The event will be the official welcome for the incoming Class of 2011. Also speaking at Convocation will be President Daniel Weiss; Hannah Stewart-Gambino, dean of the College; Carol Rowlands ’81, director of admissions; and Julie Sauer ’08, Student Government president. The College’s new provost and dean of the faculty, Wendy Hill, will lead the faculty processional, as well as join Weiss in announcing the official matriculation of new students. James McLaughlin ’76, Alumni Association president, will make the presentation of the Class of 2011 flag.
Clary’s lecture, “How a Teenager Ran Away from Home and Won a War,” will be the first event related to the College’s celebration of the 250th anniversary of the Marquis de Lafayette’s birthday.

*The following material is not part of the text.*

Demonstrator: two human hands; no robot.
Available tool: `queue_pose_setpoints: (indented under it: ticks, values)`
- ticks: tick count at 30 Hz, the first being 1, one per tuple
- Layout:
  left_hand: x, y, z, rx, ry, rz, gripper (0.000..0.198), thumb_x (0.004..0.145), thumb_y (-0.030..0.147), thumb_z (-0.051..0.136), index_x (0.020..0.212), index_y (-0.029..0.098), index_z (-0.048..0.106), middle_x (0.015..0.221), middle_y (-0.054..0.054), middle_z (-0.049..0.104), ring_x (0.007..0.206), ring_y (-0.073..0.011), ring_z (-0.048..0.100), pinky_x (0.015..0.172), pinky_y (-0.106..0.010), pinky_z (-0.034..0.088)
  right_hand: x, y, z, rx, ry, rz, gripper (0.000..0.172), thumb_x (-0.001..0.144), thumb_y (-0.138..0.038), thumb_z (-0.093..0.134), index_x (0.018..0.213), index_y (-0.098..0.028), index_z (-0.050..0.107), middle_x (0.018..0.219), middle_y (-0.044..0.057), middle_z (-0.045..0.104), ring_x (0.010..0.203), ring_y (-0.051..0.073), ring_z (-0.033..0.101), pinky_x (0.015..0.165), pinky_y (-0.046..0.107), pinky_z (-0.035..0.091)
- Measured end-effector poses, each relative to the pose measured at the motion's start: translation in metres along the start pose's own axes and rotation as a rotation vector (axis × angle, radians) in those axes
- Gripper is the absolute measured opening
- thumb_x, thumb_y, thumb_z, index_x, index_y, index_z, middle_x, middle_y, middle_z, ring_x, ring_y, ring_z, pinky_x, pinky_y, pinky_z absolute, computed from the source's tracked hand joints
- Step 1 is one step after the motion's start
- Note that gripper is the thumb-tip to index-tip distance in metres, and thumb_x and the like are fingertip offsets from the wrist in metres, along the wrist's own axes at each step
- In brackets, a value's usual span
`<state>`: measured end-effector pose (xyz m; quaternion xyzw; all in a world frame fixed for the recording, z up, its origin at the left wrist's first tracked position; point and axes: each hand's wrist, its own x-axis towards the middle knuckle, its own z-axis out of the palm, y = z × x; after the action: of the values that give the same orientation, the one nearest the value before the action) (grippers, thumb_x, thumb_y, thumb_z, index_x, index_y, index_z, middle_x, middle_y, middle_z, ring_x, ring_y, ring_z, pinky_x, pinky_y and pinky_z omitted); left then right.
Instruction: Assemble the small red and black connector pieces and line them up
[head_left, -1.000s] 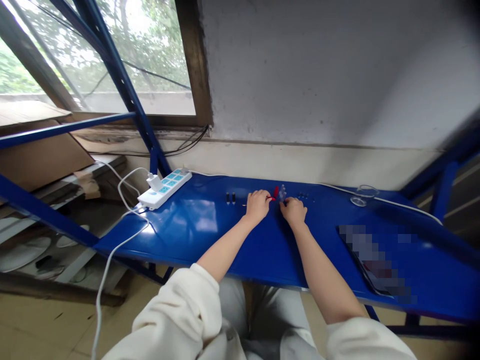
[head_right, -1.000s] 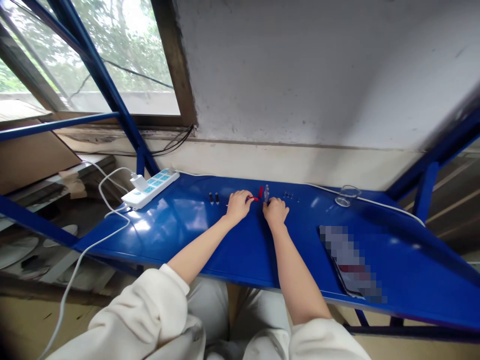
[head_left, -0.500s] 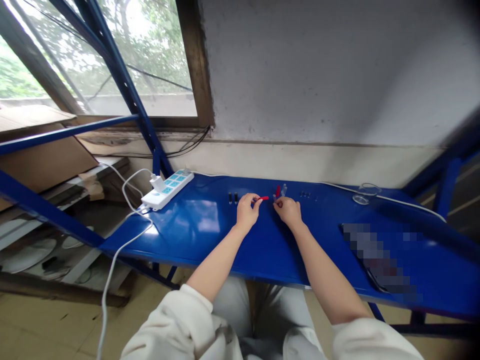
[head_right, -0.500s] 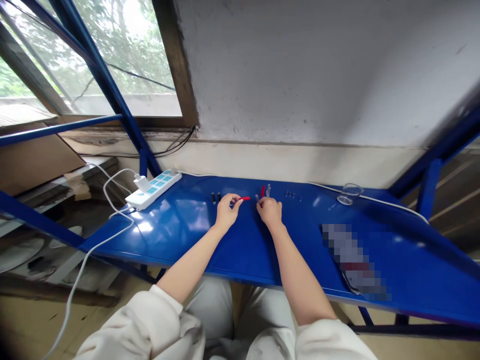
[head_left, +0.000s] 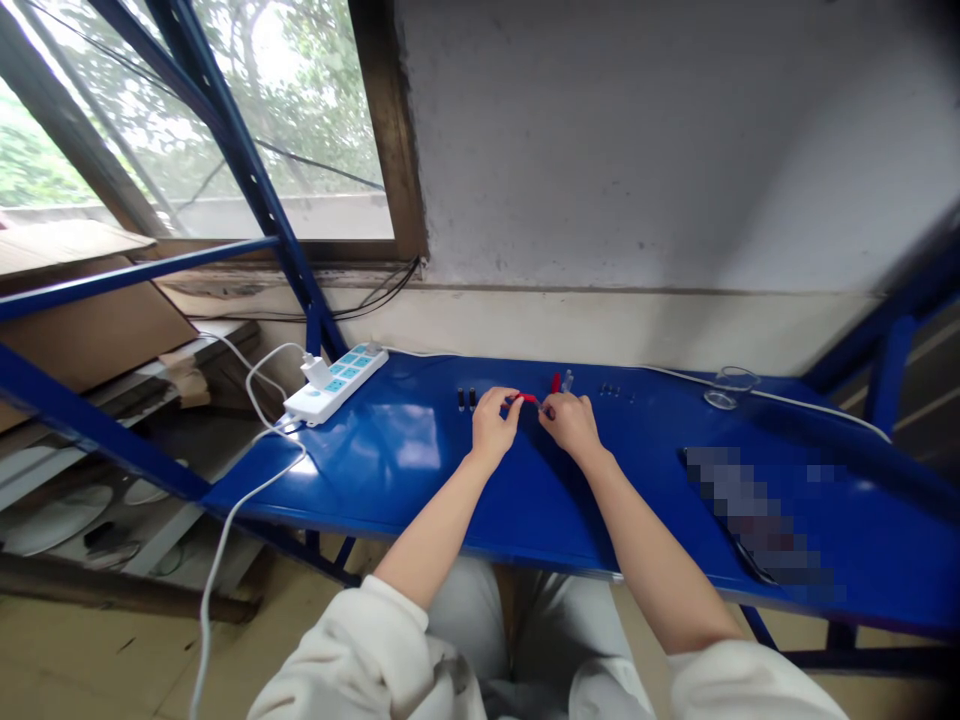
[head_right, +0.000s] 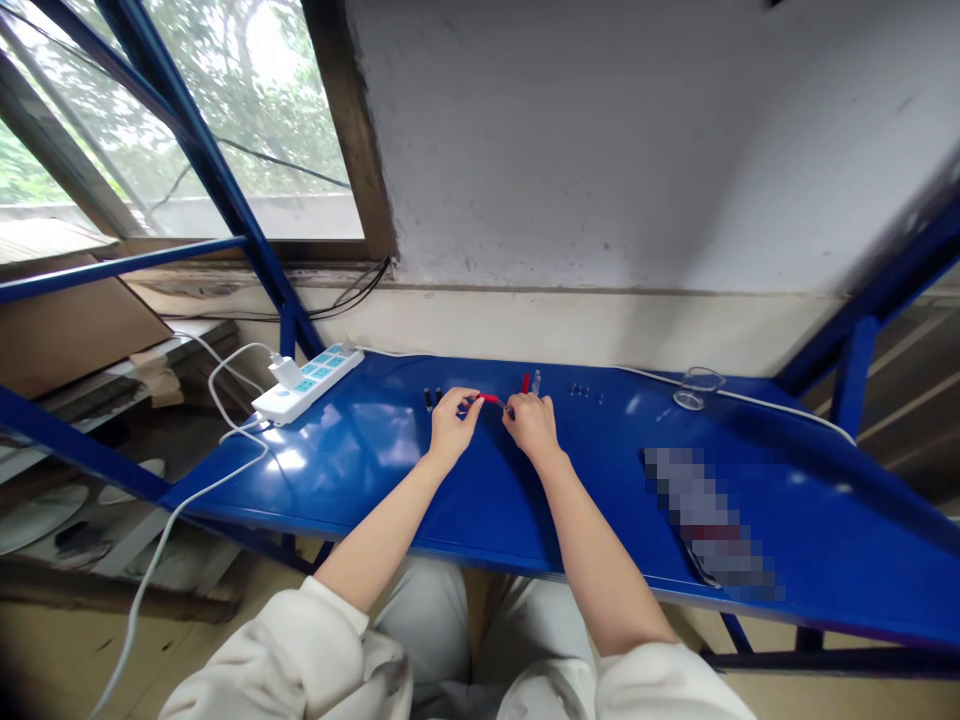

Lafayette is planning a yearlong celebration during 2007-08 in recognition of the life and legacy of the man for whom it is named. Major events will include a lecture series, entitled Lives of Liberty, featuring renowned speakers; a historical exhibit at the Williams Center for the Arts, entitled A Son and his Adoptive Father: The Marquis de Lafayette and George Washington, and a birthday party on Sept. 6.
- A web site dedicated to the celebration and to the Marquis’ unique connection to the College provides information and updates.
In Adopted Son, Clary brings together the latest research to tell a dramatic narrative weaving together the private and public lives of George Washington and the Marquis de Lafayette. Using personal letters and other key historical documents, the book shows a rare glimpse of the American Revolution through the friendship between Washington and Lafayette. It offers dramatic accounts of battles and intimate portraits of such major figures as Alexander Hamilton, Benedict Arnold, and Benjamin Franklin.
According to Clary, Washington and the Marquis were unlikely comrades-in-arms. Washington was a self-taught, middle-aged Virginia planter in charge of a ragtag army of revolutionaries, and Lafayette was a rich, glory-seeking teenage French aristocrat. But the childless Washington and the orphaned Lafayette forged a strong father-son bond that saw them through betrayals, shifting political alliances, and the trials of war.
The book has received numerous positive reviews including the following excerpt from Publishers Weekly:
“Personal friends and political allies, George Washington and the Marquis de Lafayette had one of the most important friendships of the 18th century. In this enjoyable study, Clary…. [has] woven together grand military history with an intimate portrait of deep affection.”
Clary, a former chief historian of the U.S. Forest Service, is the author of numerous books and other publications on military and scientific history. He has been a consultant to several government agencies and has taught history at the university level.
His other books include; The Place Where Hell Bubbled Up: A History of the First National Park (2004), Rocket Man: Robert H. Goddard and the Birth of the Space Age (2003), Before and After Roswell: The Flying Saucer in America, 1947-1999 (2000), and Timber and the Forest Service (1989).